* [Material provided]:
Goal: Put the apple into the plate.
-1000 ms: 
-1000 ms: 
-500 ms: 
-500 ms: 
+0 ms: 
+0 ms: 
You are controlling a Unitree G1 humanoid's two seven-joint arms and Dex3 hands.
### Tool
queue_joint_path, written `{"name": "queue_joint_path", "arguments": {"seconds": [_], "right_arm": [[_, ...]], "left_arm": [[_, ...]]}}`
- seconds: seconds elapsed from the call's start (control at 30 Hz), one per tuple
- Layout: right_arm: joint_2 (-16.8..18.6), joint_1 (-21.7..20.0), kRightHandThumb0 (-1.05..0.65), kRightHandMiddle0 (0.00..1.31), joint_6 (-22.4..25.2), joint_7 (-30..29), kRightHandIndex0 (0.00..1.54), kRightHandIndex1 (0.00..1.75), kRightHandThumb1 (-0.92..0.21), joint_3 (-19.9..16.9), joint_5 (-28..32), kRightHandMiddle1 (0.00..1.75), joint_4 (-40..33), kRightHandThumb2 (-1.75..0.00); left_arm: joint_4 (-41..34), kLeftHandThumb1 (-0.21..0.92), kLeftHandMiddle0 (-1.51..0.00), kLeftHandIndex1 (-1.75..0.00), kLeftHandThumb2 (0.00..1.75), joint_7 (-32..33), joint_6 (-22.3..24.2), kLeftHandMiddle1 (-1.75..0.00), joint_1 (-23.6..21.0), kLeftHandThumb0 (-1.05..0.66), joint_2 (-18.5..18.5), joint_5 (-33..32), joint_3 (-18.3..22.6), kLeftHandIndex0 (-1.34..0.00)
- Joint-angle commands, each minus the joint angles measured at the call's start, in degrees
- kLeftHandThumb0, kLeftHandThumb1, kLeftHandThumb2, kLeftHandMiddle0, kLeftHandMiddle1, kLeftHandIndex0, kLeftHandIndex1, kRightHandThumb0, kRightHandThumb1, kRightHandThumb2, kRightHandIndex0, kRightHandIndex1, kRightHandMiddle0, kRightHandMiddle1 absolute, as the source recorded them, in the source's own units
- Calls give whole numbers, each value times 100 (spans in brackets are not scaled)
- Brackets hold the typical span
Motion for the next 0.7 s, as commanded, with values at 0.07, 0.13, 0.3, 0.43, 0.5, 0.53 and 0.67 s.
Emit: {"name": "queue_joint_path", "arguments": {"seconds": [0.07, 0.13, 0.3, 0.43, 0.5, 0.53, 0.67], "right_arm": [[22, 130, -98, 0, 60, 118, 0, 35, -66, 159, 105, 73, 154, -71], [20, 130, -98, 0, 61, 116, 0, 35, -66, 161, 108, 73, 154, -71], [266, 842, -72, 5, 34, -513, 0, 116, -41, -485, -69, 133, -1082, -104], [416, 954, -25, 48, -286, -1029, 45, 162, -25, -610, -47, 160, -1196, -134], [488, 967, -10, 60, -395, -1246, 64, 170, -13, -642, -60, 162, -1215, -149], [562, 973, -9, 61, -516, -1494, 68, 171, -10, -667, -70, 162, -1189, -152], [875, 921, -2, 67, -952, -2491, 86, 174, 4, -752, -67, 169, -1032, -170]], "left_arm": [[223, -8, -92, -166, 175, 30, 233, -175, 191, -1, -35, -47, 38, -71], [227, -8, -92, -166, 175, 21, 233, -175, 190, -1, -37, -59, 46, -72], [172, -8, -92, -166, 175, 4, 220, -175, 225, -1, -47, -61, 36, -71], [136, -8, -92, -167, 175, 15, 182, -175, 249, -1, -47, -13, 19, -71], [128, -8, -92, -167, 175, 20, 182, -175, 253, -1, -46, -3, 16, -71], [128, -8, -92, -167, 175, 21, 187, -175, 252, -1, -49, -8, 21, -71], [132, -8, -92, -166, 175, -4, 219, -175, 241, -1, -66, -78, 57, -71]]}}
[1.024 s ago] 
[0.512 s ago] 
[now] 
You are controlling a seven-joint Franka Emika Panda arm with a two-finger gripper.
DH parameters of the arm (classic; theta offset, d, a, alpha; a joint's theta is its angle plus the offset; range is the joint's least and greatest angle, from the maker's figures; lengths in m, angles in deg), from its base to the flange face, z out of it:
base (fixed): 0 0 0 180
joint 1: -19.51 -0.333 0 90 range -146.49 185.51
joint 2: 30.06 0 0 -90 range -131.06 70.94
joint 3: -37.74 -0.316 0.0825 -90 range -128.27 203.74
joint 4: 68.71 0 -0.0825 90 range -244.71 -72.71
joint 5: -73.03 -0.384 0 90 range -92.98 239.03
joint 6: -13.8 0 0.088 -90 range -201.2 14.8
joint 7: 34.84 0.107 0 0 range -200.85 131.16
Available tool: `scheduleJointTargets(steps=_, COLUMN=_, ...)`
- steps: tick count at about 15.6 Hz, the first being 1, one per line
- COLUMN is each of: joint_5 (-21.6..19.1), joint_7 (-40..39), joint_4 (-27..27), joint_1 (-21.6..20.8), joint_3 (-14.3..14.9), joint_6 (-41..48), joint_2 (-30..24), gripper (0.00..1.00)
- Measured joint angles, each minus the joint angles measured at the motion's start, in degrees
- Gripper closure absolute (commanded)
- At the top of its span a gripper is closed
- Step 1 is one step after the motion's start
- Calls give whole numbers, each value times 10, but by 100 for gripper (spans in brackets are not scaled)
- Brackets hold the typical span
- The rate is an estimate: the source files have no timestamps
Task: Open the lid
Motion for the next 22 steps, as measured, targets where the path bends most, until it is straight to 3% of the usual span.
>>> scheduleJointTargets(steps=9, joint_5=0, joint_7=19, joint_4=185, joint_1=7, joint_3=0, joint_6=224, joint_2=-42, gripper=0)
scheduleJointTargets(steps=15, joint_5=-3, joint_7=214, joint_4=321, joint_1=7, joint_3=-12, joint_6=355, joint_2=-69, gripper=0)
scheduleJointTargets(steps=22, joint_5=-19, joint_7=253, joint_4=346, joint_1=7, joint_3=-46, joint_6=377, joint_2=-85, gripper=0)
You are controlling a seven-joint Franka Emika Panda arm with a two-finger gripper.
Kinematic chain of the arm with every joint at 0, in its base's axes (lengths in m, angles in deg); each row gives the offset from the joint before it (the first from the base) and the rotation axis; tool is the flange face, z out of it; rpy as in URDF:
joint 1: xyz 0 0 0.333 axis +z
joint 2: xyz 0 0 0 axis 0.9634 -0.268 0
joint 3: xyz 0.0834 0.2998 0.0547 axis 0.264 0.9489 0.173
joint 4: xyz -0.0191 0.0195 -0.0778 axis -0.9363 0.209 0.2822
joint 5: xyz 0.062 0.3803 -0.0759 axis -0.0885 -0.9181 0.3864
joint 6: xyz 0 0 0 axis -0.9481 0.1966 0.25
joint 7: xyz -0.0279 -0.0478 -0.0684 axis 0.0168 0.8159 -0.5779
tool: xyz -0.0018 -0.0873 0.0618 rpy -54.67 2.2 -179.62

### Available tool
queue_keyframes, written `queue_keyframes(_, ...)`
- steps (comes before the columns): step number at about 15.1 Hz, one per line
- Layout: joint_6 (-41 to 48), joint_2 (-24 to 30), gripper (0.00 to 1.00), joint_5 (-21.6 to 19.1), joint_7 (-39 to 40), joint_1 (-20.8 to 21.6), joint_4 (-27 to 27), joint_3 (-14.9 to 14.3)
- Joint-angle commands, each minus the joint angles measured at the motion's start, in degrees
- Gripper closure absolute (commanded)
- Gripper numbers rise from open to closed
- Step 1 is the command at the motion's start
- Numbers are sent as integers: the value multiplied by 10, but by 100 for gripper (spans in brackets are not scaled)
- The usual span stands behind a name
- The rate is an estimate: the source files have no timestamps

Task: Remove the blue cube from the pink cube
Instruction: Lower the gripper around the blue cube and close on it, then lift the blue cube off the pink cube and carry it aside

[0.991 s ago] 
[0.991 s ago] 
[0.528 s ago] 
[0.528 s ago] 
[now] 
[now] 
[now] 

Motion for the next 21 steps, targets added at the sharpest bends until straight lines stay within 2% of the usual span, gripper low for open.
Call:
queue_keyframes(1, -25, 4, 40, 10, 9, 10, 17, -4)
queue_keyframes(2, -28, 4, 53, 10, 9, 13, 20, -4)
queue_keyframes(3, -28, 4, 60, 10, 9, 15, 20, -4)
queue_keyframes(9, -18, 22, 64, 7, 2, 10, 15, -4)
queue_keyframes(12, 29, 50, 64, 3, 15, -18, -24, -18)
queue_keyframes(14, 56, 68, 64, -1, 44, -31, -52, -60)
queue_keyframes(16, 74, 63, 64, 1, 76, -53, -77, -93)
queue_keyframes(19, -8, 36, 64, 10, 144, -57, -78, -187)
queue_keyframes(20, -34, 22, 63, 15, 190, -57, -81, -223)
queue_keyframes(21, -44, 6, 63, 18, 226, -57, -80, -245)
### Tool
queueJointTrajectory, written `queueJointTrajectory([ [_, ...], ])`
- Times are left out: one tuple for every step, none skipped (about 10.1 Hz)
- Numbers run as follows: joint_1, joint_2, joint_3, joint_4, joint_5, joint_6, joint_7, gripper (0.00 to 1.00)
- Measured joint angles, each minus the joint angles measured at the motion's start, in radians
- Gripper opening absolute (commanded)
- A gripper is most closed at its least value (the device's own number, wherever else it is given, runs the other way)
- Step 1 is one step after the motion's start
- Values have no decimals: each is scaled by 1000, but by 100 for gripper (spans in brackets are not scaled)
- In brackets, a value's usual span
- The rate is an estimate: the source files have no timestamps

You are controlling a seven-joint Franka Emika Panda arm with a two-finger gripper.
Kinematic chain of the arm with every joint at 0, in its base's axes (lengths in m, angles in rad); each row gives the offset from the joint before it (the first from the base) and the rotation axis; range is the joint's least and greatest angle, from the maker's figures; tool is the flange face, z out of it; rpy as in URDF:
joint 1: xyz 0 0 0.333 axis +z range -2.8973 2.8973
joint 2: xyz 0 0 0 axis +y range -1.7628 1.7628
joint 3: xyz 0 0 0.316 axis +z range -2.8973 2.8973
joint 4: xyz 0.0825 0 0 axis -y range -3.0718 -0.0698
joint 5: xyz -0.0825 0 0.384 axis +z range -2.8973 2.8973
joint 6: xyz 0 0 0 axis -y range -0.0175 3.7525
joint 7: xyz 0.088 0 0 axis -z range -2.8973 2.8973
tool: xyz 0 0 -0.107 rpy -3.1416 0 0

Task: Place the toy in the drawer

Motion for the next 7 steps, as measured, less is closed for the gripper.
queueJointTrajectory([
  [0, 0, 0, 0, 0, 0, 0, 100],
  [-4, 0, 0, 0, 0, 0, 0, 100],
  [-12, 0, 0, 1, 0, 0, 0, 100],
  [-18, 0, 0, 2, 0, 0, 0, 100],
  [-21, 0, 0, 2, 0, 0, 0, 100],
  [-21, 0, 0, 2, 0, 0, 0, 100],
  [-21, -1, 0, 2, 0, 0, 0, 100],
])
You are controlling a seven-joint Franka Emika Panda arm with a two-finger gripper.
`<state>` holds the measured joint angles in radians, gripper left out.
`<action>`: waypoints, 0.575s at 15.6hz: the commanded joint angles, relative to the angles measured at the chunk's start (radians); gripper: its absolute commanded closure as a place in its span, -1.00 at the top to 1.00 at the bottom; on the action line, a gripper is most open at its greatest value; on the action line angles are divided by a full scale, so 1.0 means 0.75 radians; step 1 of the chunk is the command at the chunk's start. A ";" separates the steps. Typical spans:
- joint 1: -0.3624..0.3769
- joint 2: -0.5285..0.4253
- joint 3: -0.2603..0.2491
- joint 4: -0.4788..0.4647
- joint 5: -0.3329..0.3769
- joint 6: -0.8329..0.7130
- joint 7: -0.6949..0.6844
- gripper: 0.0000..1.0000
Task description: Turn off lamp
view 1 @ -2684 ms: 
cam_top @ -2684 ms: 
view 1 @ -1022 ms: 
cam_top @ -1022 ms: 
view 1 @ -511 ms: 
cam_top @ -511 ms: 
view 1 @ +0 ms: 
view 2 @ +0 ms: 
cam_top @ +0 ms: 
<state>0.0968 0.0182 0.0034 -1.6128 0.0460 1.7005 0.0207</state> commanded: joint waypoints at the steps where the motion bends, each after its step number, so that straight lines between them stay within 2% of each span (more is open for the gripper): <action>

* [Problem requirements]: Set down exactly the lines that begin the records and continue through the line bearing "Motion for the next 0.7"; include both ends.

* [Output of the exercise]:
Goal: Put the apple into the plate.
-1000 ms: 
-1000 ms: 
-500 ms: 
-500 ms: 
+0 ms: 
+0 ms: 
You are controlling a Unitree G1 humanoid's two seven-joint arms and Dex3 hands.
### Tool
queue_joint_path, written `{"name": "queue_joint_path", "arguments": {"seconds": [_], "right_arm": [[_, ...]], "left_arm": [[_, ...]]}}`
- seconds: seconds elapsed from the call's start (control at 30 Hz), one per tuple
- Layout: right_arm: joint_2 (-16.8..18.6), joint_1 (-21.7..20.0), kRightHandThumb0 (-1.05..0.65), kRightHandMiddle0 (0.00..1.31), joint_6 (-22.4..25.2), joint_7 (-30..29), kRightHandIndex0 (0.00..1.54), kRightHandIndex1 (0.00..1.75), kRightHandThumb1 (-0.92..0.21), joint_3 (-19.9..16.9), joint_5 (-28..32), kRightHandMiddle1 (0.00..1.75), joint_4 (-40..33), kRightHandThumb2 (-1.75..0.00); left_arm: joint_4 (-41..34), kLeftHandThumb1 (-0.21..0.92), kLeftHandMiddle0 (-1.51..0.00), kLeftHandIndex1 (-1.75..0.00), kLeftHandThumb2 (0.00..1.75), joint_7 (-32..33), joint_6 (-22.3..24.2), kLeftHandMiddle1 (-1.75..0.00), joint_1 (-23.6..21.0), kLeftHandThumb0 (-1.05..0.66), joint_2 (-18.5..18.5), joint_5 (-33..32), joint_3 (-18.3..22.6), kLeftHandIndex0 (-1.34..0.00)
- Joint-angle commands, each minus the joint angles measured at the call's start, in degrees
- kLeftHandThumb0, kLeftHandThumb1, kLeftHandThumb2, kLeftHandMiddle0, kLeftHandMiddle1, kLeftHandIndex0, kLeftHandIndex1, kRightHandThumb0, kRightHandThumb1, kRightHandThumb2, kRightHandIndex0, kRightHandIndex1, kRightHandMiddle0, kRightHandMiddle1 absolute, as the source recorded them, in the source's own units
- Calls give whole numbers, each value times 100 (spans in brackets are not scaled)
- Brackets hold the typical span
Motion for the next 0.7 s, as commanded, with values at 0.07, 0.13, 0.3, 0.43, 0.5, 0.53 and 0.67 s.

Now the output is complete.